Yishai of Beit-Lechem — known in English as Jesse — is one of the most consequential “minor” figures in Scripture: an elder of Yehudah whose household became the seedbed of Israel's royal line. He was the son of Oved, and through Oved the grandson of Boaz and Ruth, the Moabite great-grandmother whose chesed (loyal love) toward Naomi reshaped the family's future (Ruth 4:17, 21–22; 1 Chronicles 2:12).

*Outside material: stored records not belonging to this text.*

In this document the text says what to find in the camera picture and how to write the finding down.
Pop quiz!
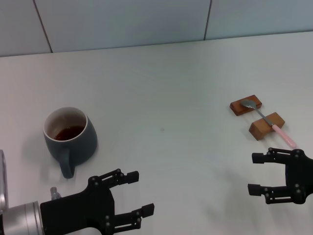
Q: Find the dark brown tea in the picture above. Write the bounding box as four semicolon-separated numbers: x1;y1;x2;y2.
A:
54;125;85;141

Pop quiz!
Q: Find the pink handled metal spoon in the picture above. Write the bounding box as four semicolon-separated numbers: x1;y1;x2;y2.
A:
240;99;297;148

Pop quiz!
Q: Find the notched wooden block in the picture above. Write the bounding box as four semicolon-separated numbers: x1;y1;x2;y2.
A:
248;112;286;141

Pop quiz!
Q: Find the grey ceramic cup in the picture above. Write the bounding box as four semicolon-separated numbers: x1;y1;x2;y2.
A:
43;106;98;179

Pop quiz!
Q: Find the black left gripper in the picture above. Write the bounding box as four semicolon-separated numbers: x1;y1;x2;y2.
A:
40;168;155;235

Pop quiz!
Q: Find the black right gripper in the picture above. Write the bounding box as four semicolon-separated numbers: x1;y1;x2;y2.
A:
247;147;313;205

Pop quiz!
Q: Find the flat wooden block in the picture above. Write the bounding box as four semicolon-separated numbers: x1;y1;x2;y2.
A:
229;94;264;117

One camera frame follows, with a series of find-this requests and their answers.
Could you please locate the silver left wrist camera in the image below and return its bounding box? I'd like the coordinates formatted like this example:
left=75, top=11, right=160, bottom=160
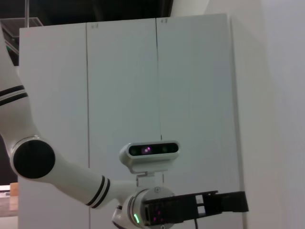
left=119, top=140, right=180, bottom=189

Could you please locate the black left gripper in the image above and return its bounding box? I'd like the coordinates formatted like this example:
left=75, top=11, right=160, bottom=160
left=142, top=190, right=250, bottom=226

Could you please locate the white cabinet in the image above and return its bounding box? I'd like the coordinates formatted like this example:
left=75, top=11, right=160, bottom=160
left=18, top=13, right=248, bottom=229

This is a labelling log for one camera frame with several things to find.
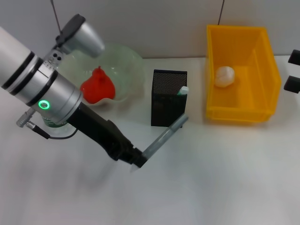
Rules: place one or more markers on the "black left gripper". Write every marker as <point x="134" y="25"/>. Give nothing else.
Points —
<point x="98" y="129"/>

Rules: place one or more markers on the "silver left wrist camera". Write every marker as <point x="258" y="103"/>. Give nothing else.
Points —
<point x="86" y="37"/>

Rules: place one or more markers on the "white paper ball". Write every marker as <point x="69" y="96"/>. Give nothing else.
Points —
<point x="225" y="76"/>

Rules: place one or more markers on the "green utility knife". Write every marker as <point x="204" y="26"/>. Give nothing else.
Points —
<point x="183" y="90"/>

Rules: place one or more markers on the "grey marker pen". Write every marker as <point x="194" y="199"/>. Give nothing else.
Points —
<point x="164" y="137"/>

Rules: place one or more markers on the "red-orange fruit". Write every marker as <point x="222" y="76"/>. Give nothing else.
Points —
<point x="98" y="89"/>

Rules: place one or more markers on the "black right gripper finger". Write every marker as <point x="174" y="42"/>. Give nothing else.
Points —
<point x="295" y="57"/>
<point x="293" y="84"/>

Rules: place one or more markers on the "yellow plastic bin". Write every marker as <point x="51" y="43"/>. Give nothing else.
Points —
<point x="234" y="47"/>

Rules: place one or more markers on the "black mesh pen holder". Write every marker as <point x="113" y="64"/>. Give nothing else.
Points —
<point x="164" y="105"/>

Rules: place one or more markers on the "green glass fruit plate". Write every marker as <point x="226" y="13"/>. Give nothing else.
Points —
<point x="126" y="63"/>

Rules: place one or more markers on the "clear plastic water bottle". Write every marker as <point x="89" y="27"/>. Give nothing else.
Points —
<point x="58" y="129"/>

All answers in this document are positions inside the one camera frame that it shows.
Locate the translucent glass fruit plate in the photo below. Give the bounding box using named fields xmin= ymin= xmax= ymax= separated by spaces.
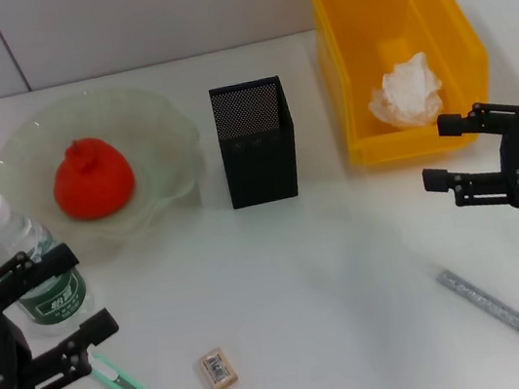
xmin=0 ymin=74 xmax=220 ymax=275

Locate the white paper ball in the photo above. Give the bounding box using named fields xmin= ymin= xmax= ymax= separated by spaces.
xmin=360 ymin=49 xmax=451 ymax=136

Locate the black mesh pen holder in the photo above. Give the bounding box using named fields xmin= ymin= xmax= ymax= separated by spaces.
xmin=207 ymin=73 xmax=306 ymax=212

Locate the yellow plastic bin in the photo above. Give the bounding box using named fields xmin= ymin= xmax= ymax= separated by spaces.
xmin=305 ymin=0 xmax=502 ymax=172

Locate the beige eraser with barcode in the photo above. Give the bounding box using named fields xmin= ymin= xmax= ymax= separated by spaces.
xmin=196 ymin=347 xmax=242 ymax=389

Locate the orange fruit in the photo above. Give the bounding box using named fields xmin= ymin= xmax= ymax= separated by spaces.
xmin=44 ymin=132 xmax=140 ymax=226

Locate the grey glitter pen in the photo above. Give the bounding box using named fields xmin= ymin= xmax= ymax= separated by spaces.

1 Samuel 16 opens with the prophet Shmuel arriving in Beit-Lechem at Yah’s command to anoint Israel’s next king from among Yishai’s sons. One by one, seven sons passed before Shmuel — and Yah rejected each. Only when Yishai sent for his youngest, tending sheep in the field, did Shmuel anoint David. 1 Chronicles 2:13–15 and the Samuel account differ slightly on the exact count of Yishai’s sons — seven or eight, with David as the youngest either way — a small textual tension this dataset notes rather than resolves.
1 Samuel 17:12 calls Yishai “an Ephrathite of Beit-Lechem-Yehudah” — a clan designation within the tribe of Yehudah (compare 1 Chronicles 2:19, 24, 50–51), not a reference to the tribe of Efrayim, despite the similar sound.
Yishai’s lasting significance, though, is prophetic. Isaiah 11:1 declares that “a shoot shall come forth from the stump of Yishai, and a branch shall grow out of his roots” — and verse 10 calls that branch “a root of Yishai” that the nations will seek. Paul quotes this directly in Romans 15:12, applying it to Yeshua. An elder presenting his sons for inspection becomes, in Isaiah’s image, the literal root from which the Messiah springs — which is why both Matthew 1:5–6 and Luke 3:32 preserve his name in their genealogies of Yeshua.